For many centuries and until 1934, Italian was the official language of Malta. Indeed, it was considered the language of culture in Malta since the Italian Renaissance. In the 19th century, Italian irredentists and Italian Maltese wanted to promote its use throughout Malta for plans to re-unify it to Italy as Malta was part of the Kingdom of Sicily up to 13th century. In the first decades of the 20th century, there was even a struggle within Maltese society and politics over the "language problem", which came to a head before World War II. In 1933, the Constitution was withdrawn over the Government's budgetary vote for the teaching of Italian in elementary schools. The use of Italian in official matters was politically motivated by the anti-reformist party and by the Roman Catholic Church as a form of status quo and conservative measures against the Protestant British.

Today, 66% of the Maltese population can speak Italian, and 8% of the population "prefer" to use it in day-to-day conversation, due to the large recent influx of Italian immigrants.
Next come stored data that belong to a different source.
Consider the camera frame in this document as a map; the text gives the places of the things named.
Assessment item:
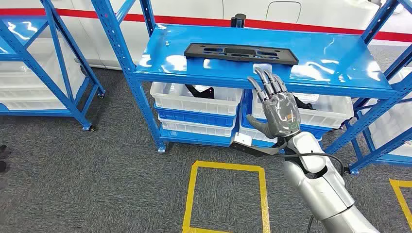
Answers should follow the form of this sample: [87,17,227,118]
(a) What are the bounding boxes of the black bracket part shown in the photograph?
[293,96,318,111]
[184,84,216,100]

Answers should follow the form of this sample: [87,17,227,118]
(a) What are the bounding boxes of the blue metal shelf rack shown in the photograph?
[91,0,412,154]
[344,45,412,176]
[0,0,106,133]

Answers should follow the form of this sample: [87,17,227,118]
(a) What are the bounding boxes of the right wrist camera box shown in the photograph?
[233,132,254,146]

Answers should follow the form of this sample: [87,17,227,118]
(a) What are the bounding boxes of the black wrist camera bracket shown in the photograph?
[229,141,288,159]

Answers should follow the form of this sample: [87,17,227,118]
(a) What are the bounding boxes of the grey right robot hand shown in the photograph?
[246,67,302,139]

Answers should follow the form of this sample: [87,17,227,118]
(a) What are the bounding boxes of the black plastic frame part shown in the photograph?
[184,42,299,67]

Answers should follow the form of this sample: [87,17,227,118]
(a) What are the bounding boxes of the blue plastic bin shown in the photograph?
[240,89,333,141]
[154,102,240,129]

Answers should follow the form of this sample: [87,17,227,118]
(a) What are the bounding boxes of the black cylinder post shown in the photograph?
[230,13,247,28]

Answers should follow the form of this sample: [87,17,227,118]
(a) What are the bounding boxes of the white car body red stripe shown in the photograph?
[0,0,412,71]

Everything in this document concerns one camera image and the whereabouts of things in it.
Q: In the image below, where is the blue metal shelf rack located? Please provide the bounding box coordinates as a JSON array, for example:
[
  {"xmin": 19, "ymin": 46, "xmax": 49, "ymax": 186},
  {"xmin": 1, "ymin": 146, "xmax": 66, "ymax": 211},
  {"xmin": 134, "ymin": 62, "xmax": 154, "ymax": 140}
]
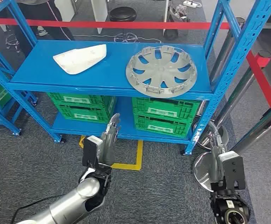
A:
[
  {"xmin": 0, "ymin": 0, "xmax": 271, "ymax": 155},
  {"xmin": 0, "ymin": 71, "xmax": 38, "ymax": 137}
]

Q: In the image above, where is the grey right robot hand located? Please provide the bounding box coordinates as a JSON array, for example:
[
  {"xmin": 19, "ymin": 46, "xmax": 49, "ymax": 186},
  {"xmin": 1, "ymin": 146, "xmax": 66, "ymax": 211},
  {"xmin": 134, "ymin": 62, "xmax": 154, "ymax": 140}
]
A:
[{"xmin": 210, "ymin": 125, "xmax": 226, "ymax": 184}]

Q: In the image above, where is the chrome stanchion post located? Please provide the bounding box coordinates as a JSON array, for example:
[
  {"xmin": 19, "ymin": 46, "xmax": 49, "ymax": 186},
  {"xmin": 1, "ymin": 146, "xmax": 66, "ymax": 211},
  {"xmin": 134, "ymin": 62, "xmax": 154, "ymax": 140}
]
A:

Although Italian has been replaced by English as the official language, it is still used and is spoken commonly in certain professional workplaces by Italian immigrants. The percentage of speakers today, 66%, is in fact much greater than when the language was actually official, in 1931, when only 14% spoke it. A large number of Maltese learn Italian through television, as Italian television channels from Italy-based broadcasters, such as Mediaset and RAI, reach Malta and remain popular.

== Diplomatic relations ==
Italy has an embassy in Valletta. Malta has an embassy in Rome and 18 honorary consulates (in Bari, Bologna, Brescia, Cagliari, Catania, Genoa, Livorno, Milan, Naples, Palermo, Perugia, Reggio Calabria, Savona, Syracuse, Turin, Trieste, and Venice).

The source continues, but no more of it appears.